• Supplied records:
>>>
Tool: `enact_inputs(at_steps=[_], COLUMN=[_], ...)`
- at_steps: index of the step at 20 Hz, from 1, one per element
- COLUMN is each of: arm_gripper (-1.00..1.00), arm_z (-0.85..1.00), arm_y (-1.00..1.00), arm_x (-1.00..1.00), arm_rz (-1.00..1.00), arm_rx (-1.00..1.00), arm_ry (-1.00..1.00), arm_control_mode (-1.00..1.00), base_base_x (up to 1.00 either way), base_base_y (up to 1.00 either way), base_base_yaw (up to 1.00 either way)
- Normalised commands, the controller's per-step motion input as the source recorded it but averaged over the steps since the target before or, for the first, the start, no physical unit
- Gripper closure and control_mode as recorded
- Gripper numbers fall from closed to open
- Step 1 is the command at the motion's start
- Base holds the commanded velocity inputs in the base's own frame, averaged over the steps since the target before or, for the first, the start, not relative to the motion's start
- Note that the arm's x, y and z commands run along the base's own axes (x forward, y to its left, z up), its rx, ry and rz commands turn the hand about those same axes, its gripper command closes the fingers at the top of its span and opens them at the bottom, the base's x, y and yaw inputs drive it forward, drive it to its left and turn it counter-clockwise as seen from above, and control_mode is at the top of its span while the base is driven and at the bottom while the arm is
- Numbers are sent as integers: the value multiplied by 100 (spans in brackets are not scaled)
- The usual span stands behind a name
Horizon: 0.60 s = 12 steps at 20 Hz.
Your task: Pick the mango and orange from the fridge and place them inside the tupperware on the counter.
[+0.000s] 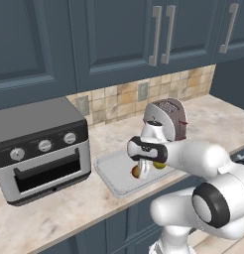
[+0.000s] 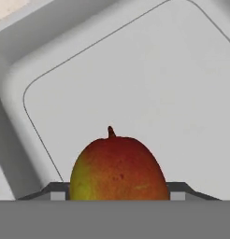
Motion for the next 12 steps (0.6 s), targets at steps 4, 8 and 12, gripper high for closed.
enact_inputs(at_steps=[4,8,12], arm_gripper=[-100,-100,-100], arm_z=[-37,-20,-1], arm_y=[14,0,0], arm_x=[15,0,-2], arm_rz=[0,0,-1], arm_rx=[0,0,0], arm_ry=[-4,-2,0], arm_control_mode=[-100,-100,-100], base_base_x=[0,0,0], base_base_y=[0,0,0], base_base_yaw=[0,0,0])
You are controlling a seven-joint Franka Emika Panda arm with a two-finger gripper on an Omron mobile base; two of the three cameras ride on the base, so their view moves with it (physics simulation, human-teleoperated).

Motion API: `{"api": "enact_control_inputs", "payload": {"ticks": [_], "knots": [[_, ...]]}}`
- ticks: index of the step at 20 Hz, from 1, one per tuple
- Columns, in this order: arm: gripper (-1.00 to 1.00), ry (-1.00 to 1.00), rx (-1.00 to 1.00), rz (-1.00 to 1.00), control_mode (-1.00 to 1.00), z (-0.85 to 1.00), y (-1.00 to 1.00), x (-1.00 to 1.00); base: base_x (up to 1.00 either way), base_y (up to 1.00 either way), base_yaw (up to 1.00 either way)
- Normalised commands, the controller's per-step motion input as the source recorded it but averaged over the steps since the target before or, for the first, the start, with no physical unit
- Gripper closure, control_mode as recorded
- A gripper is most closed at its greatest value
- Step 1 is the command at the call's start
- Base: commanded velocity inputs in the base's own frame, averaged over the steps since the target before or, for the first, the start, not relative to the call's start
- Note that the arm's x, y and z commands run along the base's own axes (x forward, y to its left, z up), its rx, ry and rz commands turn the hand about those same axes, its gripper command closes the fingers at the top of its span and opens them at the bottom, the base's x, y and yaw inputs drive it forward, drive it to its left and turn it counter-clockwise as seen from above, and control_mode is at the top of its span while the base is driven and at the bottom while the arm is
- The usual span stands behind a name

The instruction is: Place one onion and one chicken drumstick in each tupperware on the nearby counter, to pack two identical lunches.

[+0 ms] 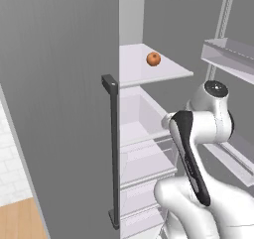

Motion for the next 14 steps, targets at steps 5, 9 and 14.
{"api": "enact_control_inputs", "payload": {"ticks": [5, 9, 14], "knots": [[1.00, -0.04, 0.00, 0.03, -1.00, 0.07, 0.03, -0.97, 0.00, 0.00, 0.00], [1.00, 0.00, 0.00, 0.00, -1.00, 0.14, 0.00, -0.65, 0.00, 0.00, 0.00], [1.00, 0.00, 0.00, 0.00, 1.00, 0.05, 0.00, -0.28, -0.59, 0.02, 0.00]]}}
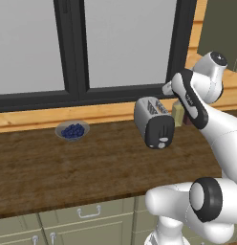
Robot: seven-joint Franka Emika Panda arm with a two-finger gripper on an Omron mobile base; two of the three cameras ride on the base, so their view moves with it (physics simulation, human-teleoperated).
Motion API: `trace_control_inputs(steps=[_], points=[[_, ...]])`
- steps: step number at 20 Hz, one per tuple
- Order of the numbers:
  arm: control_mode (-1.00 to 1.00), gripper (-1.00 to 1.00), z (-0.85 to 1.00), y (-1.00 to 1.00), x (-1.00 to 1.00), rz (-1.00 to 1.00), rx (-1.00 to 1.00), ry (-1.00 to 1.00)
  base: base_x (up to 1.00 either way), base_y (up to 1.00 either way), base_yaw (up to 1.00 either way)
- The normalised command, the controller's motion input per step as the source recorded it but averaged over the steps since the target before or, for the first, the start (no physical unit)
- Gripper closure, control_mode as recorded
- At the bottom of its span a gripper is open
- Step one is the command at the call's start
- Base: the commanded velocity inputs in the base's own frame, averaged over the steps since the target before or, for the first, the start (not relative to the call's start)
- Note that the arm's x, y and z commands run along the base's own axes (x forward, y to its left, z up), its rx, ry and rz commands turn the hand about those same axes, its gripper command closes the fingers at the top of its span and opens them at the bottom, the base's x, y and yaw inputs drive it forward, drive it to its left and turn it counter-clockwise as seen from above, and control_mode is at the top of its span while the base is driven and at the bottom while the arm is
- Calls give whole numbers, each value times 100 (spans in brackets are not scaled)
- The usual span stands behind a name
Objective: Start the toaster. Once the lever pops up, take the bread to the plate on the dining counter.
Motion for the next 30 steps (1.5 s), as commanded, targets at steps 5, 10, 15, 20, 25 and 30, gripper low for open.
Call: trace_control_inputs(steps=[5,10,15,20,25,30], points=[[-100,-100,0,0,0,0,0,0,0,0,0],[-100,-100,0,0,0,0,0,0,0,0,0],[-100,-100,0,0,0,0,0,0,0,0,0],[-100,-100,0,0,0,0,0,0,0,0,0],[-100,-100,0,0,0,0,0,0,0,0,0],[-100,-100,0,0,0,0,0,0,0,0,0]])
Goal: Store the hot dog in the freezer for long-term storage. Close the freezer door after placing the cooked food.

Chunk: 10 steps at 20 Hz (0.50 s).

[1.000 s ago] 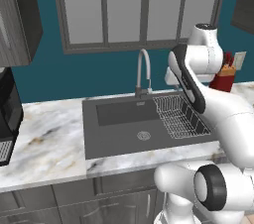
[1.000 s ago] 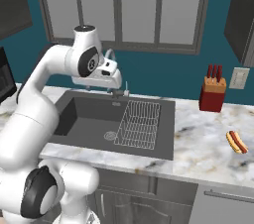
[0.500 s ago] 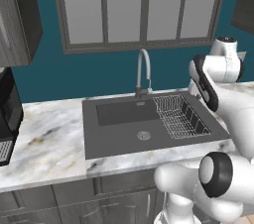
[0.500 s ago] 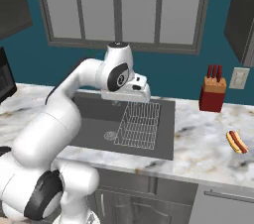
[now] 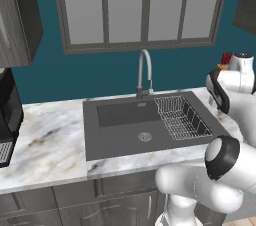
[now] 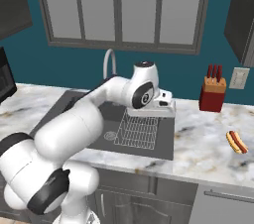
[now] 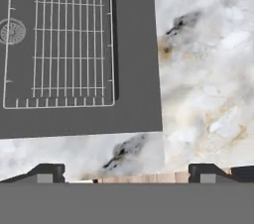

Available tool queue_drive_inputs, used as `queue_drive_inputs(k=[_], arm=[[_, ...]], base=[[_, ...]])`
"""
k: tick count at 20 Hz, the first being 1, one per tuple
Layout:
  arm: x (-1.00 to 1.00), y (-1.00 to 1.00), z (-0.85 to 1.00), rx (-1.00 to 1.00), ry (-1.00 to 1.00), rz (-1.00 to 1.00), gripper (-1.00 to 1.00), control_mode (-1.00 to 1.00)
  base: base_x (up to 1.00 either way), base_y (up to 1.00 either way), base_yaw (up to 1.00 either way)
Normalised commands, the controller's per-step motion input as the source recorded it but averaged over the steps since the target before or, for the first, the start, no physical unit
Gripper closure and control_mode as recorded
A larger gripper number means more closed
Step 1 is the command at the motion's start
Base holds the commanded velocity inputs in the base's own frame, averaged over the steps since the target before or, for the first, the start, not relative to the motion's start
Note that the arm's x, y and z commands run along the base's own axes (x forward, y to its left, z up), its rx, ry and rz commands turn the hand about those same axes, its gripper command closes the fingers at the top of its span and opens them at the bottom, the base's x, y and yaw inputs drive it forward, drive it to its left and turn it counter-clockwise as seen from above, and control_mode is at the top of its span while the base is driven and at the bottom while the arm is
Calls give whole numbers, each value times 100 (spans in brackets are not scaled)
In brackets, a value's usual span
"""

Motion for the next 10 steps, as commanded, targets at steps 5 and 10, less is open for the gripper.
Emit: queue_drive_inputs(k=[5,10], arm=[[25,-96,-30,0,17,0,-100,-100],[38,-76,-9,0,12,2,-100,-100]], base=[[0,0,0],[0,0,0]])
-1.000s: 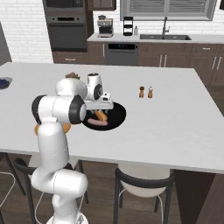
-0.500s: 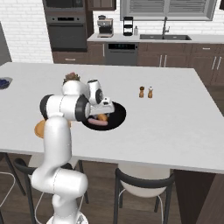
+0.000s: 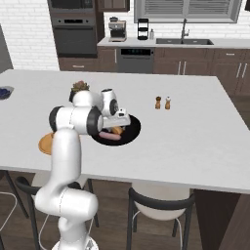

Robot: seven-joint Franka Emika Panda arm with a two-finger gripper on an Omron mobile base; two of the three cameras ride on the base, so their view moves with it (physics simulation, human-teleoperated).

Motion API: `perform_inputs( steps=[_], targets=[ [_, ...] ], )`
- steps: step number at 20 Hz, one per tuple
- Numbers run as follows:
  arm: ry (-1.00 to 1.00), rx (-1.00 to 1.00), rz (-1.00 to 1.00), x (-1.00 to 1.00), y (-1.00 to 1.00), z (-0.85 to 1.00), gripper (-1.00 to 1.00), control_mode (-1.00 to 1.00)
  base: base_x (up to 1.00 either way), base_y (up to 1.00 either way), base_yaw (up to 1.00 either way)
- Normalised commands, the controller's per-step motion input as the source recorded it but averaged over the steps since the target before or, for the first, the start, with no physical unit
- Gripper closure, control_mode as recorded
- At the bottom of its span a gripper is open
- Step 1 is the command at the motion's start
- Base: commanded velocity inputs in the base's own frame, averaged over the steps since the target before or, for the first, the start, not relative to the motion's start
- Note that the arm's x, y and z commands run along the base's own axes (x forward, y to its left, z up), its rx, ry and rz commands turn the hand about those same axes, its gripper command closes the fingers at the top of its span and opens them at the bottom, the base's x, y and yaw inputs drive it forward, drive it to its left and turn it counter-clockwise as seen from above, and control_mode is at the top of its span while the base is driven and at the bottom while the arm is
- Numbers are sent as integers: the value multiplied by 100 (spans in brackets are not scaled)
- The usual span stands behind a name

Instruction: Place one bun and one sausage from the bowl on each plate.

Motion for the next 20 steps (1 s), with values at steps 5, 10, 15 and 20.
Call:
perform_inputs(
  steps=[5,10,15,20],
  targets=[
    [0,0,3,0,-6,-48,100,-100,0,0,0],
    [0,0,0,0,0,-1,100,-100,0,0,0],
    [-1,1,0,-21,1,33,100,-100,0,0,0],
    [0,0,7,-81,51,99,100,-100,0,0,0]
  ],
)
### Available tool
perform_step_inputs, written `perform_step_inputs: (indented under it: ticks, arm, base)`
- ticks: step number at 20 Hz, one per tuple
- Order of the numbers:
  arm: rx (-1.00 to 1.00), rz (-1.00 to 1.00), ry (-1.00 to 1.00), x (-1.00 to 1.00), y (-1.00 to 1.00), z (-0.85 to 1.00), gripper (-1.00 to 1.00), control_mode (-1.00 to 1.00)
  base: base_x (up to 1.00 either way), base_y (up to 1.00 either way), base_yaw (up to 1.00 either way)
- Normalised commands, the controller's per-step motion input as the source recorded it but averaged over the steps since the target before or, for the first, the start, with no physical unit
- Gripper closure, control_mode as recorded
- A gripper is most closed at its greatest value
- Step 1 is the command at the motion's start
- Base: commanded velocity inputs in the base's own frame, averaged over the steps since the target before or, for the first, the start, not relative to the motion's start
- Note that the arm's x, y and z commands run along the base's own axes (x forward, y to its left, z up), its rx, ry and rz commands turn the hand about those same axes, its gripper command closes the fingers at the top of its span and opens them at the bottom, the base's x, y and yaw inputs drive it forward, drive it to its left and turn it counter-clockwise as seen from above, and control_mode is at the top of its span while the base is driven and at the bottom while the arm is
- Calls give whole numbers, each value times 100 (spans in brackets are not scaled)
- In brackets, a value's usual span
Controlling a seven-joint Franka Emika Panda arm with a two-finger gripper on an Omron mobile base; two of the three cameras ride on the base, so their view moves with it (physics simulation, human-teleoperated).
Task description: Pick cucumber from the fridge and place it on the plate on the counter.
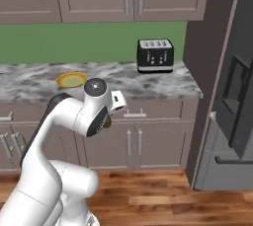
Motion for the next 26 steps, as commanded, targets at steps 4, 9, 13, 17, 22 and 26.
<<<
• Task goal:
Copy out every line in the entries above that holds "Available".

• Task answer:
Available tool queue_drive_inputs, used as `queue_drive_inputs(k=[_], arm=[[_, ...]], base=[[_, ...]])`
### Available tool

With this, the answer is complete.